[Data under study]
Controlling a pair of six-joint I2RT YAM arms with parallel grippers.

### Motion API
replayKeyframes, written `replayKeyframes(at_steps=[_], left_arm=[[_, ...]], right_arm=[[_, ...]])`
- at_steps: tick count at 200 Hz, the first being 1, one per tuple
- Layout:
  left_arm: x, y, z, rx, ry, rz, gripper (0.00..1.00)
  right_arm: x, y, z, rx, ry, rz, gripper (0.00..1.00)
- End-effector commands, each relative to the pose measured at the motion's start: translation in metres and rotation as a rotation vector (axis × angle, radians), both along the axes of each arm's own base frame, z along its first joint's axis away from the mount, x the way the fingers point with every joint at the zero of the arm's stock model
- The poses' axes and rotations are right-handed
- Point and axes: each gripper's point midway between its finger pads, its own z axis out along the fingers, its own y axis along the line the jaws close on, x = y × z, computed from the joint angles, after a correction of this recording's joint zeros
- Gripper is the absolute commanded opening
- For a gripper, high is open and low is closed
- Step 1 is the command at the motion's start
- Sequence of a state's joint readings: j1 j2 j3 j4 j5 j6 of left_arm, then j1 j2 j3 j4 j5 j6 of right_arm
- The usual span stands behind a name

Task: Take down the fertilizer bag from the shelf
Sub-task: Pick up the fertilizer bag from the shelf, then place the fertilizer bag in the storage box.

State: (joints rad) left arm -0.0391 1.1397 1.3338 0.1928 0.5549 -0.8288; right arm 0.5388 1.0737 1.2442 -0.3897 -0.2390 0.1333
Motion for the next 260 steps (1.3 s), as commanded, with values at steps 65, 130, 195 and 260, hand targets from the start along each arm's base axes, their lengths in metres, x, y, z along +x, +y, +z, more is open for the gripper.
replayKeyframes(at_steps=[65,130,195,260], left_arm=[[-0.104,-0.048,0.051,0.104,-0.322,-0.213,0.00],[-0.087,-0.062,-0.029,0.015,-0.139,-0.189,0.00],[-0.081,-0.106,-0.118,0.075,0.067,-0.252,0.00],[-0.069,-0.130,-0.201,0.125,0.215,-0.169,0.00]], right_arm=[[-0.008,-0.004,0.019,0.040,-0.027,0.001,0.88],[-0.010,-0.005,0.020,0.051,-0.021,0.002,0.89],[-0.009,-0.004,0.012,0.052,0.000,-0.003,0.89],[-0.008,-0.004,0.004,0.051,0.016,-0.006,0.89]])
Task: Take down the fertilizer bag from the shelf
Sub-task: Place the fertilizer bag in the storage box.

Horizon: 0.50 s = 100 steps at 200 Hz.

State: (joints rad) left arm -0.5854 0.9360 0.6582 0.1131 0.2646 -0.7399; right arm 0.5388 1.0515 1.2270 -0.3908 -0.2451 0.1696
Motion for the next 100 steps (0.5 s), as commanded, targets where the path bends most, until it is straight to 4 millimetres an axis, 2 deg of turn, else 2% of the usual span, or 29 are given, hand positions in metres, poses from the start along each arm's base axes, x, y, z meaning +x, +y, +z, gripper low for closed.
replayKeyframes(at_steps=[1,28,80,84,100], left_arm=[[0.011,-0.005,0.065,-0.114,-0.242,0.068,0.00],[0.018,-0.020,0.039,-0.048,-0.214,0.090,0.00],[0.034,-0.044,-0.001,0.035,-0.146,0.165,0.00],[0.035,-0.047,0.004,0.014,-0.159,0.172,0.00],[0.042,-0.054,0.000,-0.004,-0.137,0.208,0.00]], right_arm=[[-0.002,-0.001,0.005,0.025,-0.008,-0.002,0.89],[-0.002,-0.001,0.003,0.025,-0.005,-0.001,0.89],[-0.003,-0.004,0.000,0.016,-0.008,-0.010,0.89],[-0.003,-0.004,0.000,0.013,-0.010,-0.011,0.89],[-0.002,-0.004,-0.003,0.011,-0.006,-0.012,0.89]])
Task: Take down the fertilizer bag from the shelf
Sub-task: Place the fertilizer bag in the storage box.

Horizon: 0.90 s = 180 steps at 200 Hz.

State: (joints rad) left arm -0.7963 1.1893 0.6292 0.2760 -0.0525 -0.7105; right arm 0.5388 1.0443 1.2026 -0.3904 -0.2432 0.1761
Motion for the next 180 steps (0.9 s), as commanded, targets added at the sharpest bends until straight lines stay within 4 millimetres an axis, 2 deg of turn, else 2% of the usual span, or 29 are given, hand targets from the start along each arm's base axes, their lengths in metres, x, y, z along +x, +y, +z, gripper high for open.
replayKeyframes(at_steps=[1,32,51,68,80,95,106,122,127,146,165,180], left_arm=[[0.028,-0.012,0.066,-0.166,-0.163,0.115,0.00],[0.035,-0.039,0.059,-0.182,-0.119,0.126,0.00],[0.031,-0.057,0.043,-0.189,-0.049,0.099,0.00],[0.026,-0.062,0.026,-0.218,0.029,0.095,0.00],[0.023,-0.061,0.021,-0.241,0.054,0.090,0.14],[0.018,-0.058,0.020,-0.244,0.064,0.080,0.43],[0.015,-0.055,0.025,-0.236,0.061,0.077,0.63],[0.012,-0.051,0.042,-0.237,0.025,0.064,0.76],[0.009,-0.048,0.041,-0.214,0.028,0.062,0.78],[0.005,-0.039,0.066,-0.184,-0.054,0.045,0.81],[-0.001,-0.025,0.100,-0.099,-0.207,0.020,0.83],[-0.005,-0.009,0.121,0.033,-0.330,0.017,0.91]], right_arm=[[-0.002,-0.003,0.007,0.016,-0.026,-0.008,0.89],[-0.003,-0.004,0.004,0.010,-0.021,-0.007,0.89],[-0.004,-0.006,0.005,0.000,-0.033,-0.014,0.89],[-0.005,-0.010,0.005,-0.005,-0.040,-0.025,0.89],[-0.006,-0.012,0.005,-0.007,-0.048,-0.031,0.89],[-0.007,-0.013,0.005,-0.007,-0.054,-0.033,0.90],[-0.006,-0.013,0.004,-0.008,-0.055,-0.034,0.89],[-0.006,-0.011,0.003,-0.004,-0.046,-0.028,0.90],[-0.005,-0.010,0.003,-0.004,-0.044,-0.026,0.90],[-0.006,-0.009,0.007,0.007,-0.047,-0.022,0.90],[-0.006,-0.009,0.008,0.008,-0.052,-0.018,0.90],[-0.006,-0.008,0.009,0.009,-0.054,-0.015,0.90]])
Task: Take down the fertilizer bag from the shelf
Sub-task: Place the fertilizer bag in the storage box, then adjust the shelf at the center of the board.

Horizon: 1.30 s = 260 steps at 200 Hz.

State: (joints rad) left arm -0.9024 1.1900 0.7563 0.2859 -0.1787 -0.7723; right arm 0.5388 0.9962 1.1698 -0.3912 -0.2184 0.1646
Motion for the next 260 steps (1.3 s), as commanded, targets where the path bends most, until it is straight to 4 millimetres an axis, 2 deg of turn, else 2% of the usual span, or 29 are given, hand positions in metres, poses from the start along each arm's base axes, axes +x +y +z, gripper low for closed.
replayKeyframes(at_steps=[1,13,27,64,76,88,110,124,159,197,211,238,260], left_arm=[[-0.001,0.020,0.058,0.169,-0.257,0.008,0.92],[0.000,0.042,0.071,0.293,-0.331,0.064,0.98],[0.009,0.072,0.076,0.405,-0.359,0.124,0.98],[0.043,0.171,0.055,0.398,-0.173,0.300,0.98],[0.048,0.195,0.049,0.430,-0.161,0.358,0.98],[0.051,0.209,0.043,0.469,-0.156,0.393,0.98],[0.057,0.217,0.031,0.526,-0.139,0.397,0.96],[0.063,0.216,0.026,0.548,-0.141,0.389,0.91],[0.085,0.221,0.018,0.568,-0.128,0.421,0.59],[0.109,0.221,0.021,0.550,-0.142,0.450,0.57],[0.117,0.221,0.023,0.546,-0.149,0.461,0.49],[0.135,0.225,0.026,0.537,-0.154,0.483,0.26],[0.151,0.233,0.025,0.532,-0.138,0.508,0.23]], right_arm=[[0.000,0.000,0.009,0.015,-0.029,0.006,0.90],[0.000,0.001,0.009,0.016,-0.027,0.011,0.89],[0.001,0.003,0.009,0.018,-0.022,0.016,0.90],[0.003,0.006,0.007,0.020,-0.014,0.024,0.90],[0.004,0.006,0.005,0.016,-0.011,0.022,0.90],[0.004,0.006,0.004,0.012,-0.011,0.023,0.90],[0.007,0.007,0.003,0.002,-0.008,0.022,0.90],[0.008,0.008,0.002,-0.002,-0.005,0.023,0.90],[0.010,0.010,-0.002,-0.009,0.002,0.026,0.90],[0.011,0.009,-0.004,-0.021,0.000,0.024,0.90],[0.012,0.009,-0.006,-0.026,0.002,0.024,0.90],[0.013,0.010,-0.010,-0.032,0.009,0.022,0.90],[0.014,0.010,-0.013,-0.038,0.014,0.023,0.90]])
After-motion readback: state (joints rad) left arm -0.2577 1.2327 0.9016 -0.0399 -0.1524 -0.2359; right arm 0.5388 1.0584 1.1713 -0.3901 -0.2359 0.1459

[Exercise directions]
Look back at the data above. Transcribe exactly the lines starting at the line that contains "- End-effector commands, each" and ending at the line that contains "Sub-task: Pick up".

[Task result]
- End-effector commands, each relative to the pose measured at the motion's start: translation in metres and rotation as a rotation vector (axis × angle, radians), both along the axes of each arm's own base frame, z along its first joint's axis away from the mount, x the way the fingers point with every joint at the zero of the arm's stock model
- The poses' axes and rotations are right-handed
- Point and axes: each gripper's point midway between its finger pads, its own z axis out along the fingers, its own y axis along the line the jaws close on, x = y × z, computed from the joint angles, after a correction of this recording's joint zeros
- Gripper is the absolute commanded opening
- For a gripper, high is open and low is closed
- Step 1 is the command at the motion's start
- Sequence of a state's joint readings: j1 j2 j3 j4 j5 j6 of left_arm, then j1 j2 j3 j4 j5 j6 of right_arm
- The usual span stands behind a name

Task: Take down the fertilizer bag from the shelf
Sub-task: Pick up the fertilizer bag from the shelf, then place the fertilizer bag in the storage box.

That completes the response.